문제 정의: ffmpeg 명령어를 매번 검색하는 비용
백엔드 개발자라면 다음 상황이 낯설지 않을 것이다.
# "720p로 리사이즈하는 옵션이 뭐였더라..."
ffmpeg -i input.mp4 -vf scale=-1:720 output.mp4
# "비트레이트 조절해서 10MB 이하로 맞추려면..."
ffmpeg -i input.mp4 -fs 10M output.mp4
ffmpeg은 강력하지만 옵션 체계가 복잡하고 문법이 직관적이지 않다. 간단한 작업 하나를 위해 매번 공식 문서나 StackOverflow를 뒤지는 컨텍스트 스위칭 비용이 누적된다.
이를 해결하려는 시도는 이미 존재한다. wtffmpeg, llmpeg, ai-ffmpeg-cli 같은 도구들이 LLM을 이용해 자연어를 ffmpeg 명령어로 변환한다. 그러나 이들은 공통적인 구조적 문제를 안고 있다.
- API 키 의존: OpenAI 등 외부 서비스 계정이 필요하다
- 비용 발생: 토큰 소비에 따른 과금이 발생한다
- 지연: 네트워크 왕복 시간이 추가된다
- 오프라인 불가: 인터넷이 없는 환경(사내망, 서버 직접 접속 등)에서 동작하지 않는다
ezff는 이 문제를 LLM 없이, 정규표현식 패턴 매칭만으로 해결한다.
설치 및 사용법
설치
npm install -g ezff
Node.js 환경만 있으면 된다. 설치 후 ff 명령어로 사용한다.
기본 명령어
# 형식 변환
ff convert video.mp4 to gif
# 용량 압축
ff compress video.mp4 to 10mb
# 구간 자르기
ff trim video.mp4 from 0:30 to 1:00
# 오디오 추출
ff extract audio from video.mp4
# 해상도 조정
ff resize video.mp4 to 720p
# 배속 조정
ff speed up video.mp4 by 2x
# 영상 반전
ff reverse video.mp4
인터랙티브 모드
ff만 단독으로 입력하면 현재 폴더의 미디어 파일을 타입어헤드 검색과 함께 탐색할 수 있다. 파일명을 기억하지 못할 때 유용하다.
작동 원리: 정규표현식 패턴 매칭 메커니즘
ezff의 ffmpeg CLI 변환 로직은 LLM이 아닌 정규표현식 규칙 테이블에 기반한다.

패턴 구조 예시
입력 문자열이 들어오면 순서대로 패턴을 순회하며 첫 번째 매칭 규칙을 적용한다. 실제 소스코드에서 확인할 수 있는 패턴 구조는 다음과 같은 형태다.

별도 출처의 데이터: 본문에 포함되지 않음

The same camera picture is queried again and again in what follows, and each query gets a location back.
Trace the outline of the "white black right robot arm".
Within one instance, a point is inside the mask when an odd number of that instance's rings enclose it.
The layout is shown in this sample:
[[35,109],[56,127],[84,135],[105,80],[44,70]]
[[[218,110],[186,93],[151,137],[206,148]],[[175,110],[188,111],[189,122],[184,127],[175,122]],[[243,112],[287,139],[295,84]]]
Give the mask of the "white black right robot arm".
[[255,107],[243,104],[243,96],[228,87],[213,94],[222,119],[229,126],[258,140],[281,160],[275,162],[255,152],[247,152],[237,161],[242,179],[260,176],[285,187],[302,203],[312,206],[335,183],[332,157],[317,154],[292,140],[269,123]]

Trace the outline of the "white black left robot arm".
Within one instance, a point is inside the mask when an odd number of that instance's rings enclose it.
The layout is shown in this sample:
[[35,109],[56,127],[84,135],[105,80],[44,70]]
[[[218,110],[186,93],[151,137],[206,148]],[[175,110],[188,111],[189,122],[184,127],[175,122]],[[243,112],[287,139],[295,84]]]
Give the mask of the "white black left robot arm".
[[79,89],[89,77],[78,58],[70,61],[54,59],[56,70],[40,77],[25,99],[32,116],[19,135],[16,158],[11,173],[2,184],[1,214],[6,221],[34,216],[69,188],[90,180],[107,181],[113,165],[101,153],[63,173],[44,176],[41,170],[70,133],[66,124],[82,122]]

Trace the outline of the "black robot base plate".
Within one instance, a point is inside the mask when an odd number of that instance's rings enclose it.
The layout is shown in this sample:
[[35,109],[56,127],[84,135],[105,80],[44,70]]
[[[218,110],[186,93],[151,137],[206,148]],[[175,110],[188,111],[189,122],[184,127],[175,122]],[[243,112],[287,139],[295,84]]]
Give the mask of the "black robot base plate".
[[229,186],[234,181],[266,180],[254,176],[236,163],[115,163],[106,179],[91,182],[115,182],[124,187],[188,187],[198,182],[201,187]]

// 해상도 조정: "resize video.mp4 to 720p"
{
pattern: /resize\s+(\S+)\s+to\s+(\d+)p/i,
build: (match) =>
`ffmpeg -i ${match[1]} -vf scale=-1:${match[2]} output.mp4`
}
// 구간 자르기: "trim video.mp4 from 0:30 to 1:00"
{
pattern: /trim\s+(\S+)\s+from\s+([\d:]+)\s+to\s+([\d:]+)/i,
build: (match) =>
`ffmpeg -i ${match[1]} -ss ${match[2]} -to ${match[3]} -c copy output.mp4`
}
// 용량 압축: "compress video.mp4 to 10mb"
{
pattern: /compress\s+(\S+)\s+to\s+(\d+)mb/i,
build: (match) =>
`ffmpeg -i ${match[1]} -fs ${match[2]}M output.mp4`
}
각 패턴은 캡처 그룹으로 파일명·수치·시간 값을 추출하고, build 함수가 이를 ffmpeg 플래그 문자열로 조립한다. 패턴 매칭이 실패하면 추론 없이 즉시 에러를 반환한다. 동작이 완전히 결정론적인 이유가 여기에 있다.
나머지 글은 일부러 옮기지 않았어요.